You're absolutely correct, we are not working on this feature request. We are open, available and willing to answer questions, provide feedback and support the community, including you, who have offered to work on this, however. The Bitwarden team is a small (but growing) team with a lot of competing priorities and as a primarily open source organization we are supported in requests such as this by our community involvement which we are exceptionally grateful for. Security is a priority, but we currently already offer the industry standard means of cryptography within our product today, so more advanced or hyper-secure algorithms like Argon2 are considered a feature request/enhancement and not a mission-critical the "world will end" without it kind of thing. We also actively support, remediate and disclose items that come through our HackerOne program (and are starting to evaluate a private bug bounty program with HackerOne as well).
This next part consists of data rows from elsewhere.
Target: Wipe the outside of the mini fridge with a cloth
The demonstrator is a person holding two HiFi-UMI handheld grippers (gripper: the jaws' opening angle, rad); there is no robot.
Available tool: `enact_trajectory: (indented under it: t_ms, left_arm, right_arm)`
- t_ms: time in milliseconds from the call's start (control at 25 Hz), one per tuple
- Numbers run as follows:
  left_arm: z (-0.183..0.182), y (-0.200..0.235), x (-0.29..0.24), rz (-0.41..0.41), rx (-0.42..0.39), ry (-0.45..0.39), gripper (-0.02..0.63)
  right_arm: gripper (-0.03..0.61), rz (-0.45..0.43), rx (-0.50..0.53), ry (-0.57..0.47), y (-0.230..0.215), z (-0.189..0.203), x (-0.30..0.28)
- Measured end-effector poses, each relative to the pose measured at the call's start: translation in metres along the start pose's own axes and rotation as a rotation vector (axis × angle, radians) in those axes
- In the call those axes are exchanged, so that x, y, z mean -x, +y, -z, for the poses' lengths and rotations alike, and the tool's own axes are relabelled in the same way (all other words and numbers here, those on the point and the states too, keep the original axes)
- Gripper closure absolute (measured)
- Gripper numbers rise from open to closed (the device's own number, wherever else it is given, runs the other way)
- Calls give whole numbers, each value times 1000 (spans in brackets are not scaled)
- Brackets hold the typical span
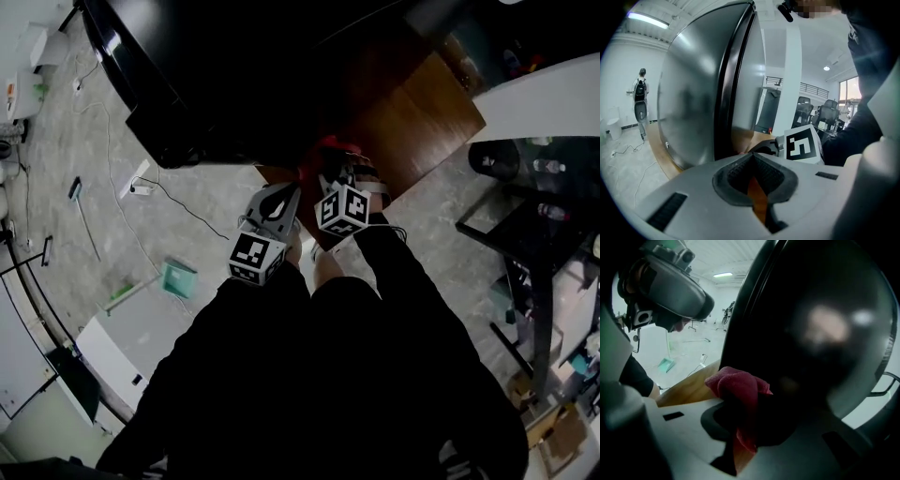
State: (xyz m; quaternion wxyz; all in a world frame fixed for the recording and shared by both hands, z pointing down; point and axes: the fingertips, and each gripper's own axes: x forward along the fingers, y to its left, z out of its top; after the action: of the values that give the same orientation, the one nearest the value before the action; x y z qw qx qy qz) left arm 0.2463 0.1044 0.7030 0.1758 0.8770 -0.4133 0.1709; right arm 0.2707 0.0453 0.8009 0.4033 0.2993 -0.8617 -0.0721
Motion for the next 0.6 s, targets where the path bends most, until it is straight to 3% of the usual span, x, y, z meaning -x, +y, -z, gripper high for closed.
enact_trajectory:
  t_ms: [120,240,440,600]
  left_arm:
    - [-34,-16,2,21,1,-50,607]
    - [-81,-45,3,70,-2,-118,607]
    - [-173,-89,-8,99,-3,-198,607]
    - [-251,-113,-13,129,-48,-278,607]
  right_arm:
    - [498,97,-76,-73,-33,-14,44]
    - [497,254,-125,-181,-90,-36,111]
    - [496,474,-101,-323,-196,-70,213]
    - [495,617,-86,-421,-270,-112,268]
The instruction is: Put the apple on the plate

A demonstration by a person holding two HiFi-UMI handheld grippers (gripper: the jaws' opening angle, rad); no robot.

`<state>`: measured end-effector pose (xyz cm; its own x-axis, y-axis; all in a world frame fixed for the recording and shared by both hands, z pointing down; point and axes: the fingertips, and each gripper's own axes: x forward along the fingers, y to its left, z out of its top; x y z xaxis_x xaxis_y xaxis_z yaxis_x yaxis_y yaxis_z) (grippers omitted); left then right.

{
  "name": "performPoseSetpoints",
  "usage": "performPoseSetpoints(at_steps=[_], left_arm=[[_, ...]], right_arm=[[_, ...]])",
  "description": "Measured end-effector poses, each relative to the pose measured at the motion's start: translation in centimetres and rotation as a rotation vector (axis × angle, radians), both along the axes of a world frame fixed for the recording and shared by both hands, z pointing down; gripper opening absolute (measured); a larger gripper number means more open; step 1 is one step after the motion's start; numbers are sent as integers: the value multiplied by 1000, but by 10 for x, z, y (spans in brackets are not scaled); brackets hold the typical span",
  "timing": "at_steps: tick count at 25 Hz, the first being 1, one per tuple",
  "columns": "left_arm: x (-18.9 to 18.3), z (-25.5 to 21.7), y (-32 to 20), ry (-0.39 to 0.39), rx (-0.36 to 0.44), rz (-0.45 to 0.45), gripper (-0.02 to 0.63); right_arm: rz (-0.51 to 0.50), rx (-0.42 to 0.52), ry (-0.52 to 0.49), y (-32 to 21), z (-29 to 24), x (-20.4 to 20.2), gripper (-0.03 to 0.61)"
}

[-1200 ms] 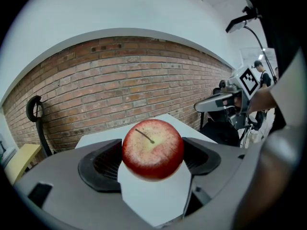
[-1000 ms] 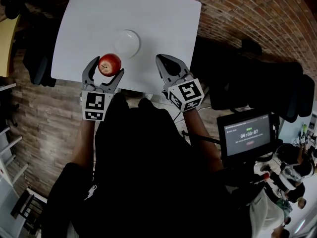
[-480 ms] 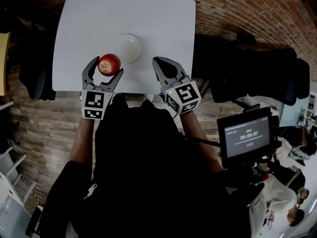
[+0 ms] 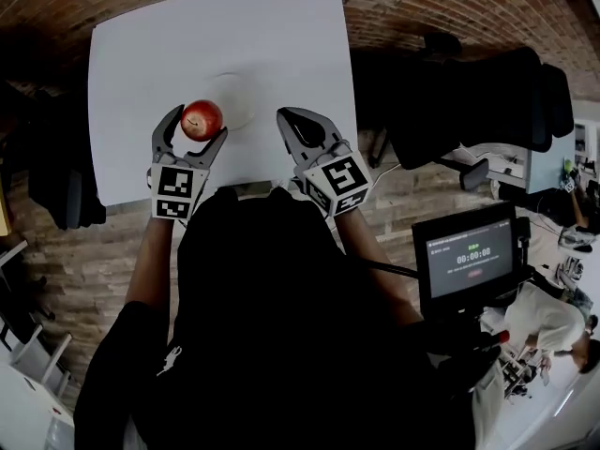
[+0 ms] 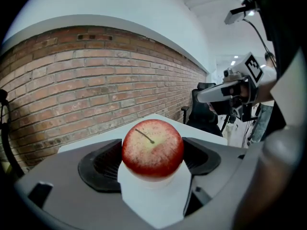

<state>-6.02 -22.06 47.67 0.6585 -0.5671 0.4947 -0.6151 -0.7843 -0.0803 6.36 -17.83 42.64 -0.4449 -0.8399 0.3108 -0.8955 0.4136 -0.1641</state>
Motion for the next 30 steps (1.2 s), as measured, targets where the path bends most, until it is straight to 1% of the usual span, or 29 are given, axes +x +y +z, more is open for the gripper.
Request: performPoseSetpoints(at_steps=[7,11,16,25,30], left_arm=[[19,12,-13,-2,-20,93,396],[23,19,-14,-4,-35,124,396],[30,36,-15,-24,-57,160,396],[41,62,-18,-27,-110,171,396],[41,78,-23,-49,-131,174,396]], right_arm=[[46,1,22,-8,-4,2,3],[65,-7,25,-6,-6,-2,3],[79,-29,34,-5,-1,0,3],[91,-84,35,-3,13,8,3],[100,-106,31,-1,18,10,3]])
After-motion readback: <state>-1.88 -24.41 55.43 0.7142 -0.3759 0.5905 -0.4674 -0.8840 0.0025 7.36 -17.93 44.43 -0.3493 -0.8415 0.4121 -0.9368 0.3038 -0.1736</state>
I offered to do the work for free if you'd just specify the project precisely to ensure that the work I do will not be wasted, but that's not happened in a year, neither here nor on the forum.
I'm afraid I'm not clear on your needs in order to get started or to assist in contributing to the Argon2 effort. There are other community members that have also offered and to my knowledge have already started an implementation, I would highly encourage you get with them (such as @michaelsmoody ) to see where they are and how you can help.
If there are specific needs, such as technical direction, specifications, assistance with your development environment, location of certain constructs within the code, application or solution, we have a Gitter channel for developers, we have community forums (which you have also posted to) as well as other resources for getting the assistance you need in developing against the Bitwarden platform.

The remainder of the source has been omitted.